**EXERCISE INSTRUCTIONS**
Should a line below contain the word "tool", report it.

**DATA SEGMENT**
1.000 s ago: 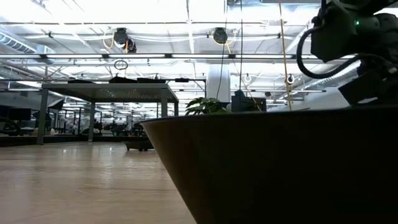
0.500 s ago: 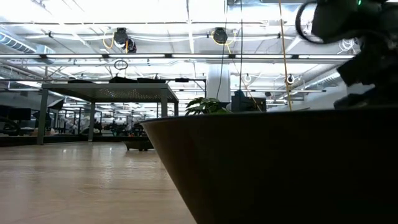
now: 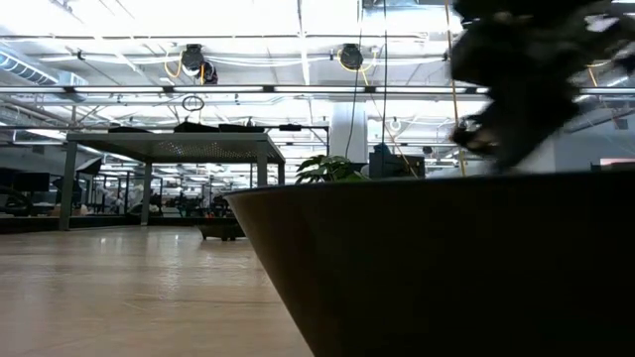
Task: Pick & Place Mini shaped plates
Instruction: Move the black distorted square plate to the center of the table, then stack the black square plate on top of the other black square plates on the shelf
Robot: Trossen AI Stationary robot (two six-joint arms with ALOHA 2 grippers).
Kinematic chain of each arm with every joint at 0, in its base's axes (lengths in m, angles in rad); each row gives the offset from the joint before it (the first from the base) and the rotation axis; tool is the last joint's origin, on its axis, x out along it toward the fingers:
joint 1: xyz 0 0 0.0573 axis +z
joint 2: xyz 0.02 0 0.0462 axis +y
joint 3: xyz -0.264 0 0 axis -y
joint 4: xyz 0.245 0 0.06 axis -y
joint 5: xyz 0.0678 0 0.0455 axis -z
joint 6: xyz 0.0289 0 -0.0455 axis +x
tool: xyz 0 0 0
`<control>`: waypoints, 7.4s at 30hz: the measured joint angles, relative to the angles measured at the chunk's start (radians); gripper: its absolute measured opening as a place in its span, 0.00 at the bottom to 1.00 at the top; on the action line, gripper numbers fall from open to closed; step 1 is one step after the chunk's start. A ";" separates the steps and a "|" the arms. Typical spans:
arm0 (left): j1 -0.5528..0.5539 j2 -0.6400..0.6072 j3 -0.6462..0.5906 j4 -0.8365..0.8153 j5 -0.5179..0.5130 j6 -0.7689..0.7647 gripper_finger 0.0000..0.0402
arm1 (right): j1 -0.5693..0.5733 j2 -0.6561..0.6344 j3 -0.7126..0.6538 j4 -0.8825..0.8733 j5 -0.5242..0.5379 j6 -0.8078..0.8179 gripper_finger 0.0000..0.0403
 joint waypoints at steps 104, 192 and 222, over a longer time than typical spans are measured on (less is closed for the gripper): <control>0.090 0.688 0.002 -0.730 0.144 0.688 0.21 | -0.148 -0.889 -0.647 0.764 0.541 0.320 0.32; 0.596 0.030 0.000 -0.800 -0.080 0.168 0.04 | -0.148 -0.886 -0.690 0.782 0.547 0.313 0.32; 0.600 0.030 0.068 -1.004 -0.014 0.214 0.04 | -0.148 -0.886 -0.690 0.782 0.547 0.313 0.32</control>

**WRITTEN ANSWER**
Kinematic chain of each arm with every joint at 0, in its base's axes (lengths in m, angles in rad); each row gives the offset from the joint before it (the first from the base) and the rotation axis; tool is the last joint's origin, on its axis, x out along it toward the fingers:
tool: xyz 0 0 0

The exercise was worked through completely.